[Records from a data collection]
== == ==

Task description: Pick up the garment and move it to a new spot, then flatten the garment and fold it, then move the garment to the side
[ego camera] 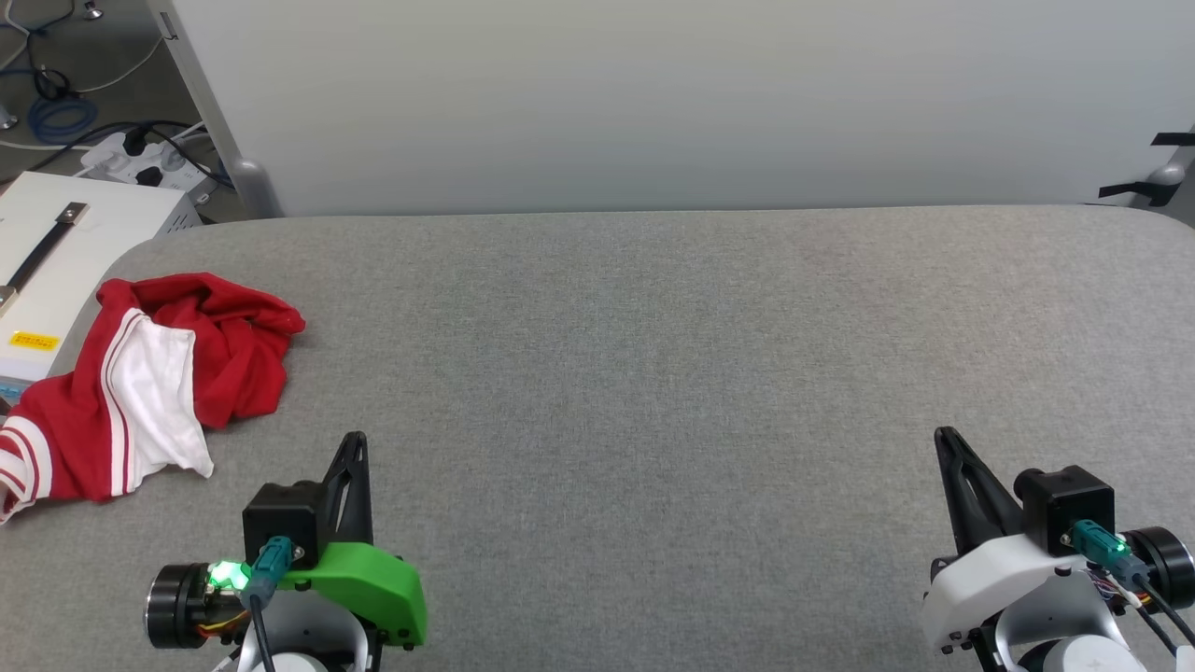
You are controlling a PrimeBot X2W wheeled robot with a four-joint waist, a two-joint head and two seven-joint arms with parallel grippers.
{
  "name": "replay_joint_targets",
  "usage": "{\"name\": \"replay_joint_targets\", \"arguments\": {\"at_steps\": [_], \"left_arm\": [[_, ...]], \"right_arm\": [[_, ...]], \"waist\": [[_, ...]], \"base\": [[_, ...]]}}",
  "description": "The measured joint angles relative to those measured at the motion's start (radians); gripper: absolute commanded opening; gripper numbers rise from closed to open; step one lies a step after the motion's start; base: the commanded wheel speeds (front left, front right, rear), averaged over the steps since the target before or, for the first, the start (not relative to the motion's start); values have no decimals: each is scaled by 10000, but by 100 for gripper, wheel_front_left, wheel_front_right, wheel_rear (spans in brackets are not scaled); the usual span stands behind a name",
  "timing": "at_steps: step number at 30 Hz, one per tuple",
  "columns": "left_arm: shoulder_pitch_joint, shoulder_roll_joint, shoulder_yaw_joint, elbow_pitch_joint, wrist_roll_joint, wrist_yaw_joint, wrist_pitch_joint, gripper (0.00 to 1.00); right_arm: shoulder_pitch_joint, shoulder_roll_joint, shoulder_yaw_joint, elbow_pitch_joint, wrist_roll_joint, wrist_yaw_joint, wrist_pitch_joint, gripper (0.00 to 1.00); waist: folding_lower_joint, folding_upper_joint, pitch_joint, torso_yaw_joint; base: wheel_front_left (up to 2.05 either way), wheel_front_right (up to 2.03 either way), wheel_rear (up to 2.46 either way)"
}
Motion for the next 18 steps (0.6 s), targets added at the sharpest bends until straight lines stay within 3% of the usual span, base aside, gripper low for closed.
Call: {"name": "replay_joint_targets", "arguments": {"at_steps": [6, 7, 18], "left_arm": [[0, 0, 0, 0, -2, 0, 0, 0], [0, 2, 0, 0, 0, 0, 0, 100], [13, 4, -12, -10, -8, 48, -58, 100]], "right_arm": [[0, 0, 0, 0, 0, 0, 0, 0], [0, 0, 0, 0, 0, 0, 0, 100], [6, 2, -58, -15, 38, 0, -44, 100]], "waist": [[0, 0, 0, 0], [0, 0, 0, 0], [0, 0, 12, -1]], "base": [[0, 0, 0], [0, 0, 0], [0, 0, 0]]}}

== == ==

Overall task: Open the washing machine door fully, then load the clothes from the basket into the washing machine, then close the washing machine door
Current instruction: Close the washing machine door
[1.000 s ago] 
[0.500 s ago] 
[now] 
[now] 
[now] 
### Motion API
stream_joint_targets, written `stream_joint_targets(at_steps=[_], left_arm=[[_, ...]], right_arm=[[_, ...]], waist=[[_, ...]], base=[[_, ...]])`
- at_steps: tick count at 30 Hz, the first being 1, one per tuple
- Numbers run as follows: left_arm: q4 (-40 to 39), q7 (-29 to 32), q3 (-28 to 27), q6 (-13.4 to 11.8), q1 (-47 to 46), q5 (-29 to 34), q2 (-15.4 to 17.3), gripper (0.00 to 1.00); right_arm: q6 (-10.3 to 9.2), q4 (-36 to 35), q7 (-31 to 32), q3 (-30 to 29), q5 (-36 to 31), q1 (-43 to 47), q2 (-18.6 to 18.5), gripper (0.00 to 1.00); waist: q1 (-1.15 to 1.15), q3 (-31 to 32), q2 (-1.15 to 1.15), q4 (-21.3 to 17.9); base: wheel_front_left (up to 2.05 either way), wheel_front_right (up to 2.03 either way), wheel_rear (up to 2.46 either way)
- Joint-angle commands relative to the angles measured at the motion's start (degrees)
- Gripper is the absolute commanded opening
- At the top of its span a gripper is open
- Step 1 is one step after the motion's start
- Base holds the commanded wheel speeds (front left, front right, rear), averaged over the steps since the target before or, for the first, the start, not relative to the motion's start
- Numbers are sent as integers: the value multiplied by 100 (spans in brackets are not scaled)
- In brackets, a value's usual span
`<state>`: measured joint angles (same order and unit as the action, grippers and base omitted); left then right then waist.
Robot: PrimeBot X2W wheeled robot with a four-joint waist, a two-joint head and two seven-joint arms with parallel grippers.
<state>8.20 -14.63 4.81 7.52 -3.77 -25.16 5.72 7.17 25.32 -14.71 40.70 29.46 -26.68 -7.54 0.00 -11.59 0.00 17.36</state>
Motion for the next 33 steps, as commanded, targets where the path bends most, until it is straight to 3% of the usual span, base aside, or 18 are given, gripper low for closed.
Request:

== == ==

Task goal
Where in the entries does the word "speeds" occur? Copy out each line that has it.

Answer to the problem
  "description": "The measured joint angles relative to those measured at the motion's start (radians); gripper: absolute commanded opening; gripper numbers rise from closed to open; step one lies a step after the motion's start; base: the commanded wheel speeds (front left, front right, rear), averaged over the steps since the target before or, for the first, the start (not relative to the motion's start); values have no decimals: each is scaled by 10000, but by 100 for gripper, wheel_front_left, wheel_front_right, wheel_rear (spans in brackets are not scaled); the usual span stands behind a name",
- Base holds the commanded wheel speeds (front left, front right, rear), averaged over the steps since the target before or, for the first, the start, not relative to the motion's start

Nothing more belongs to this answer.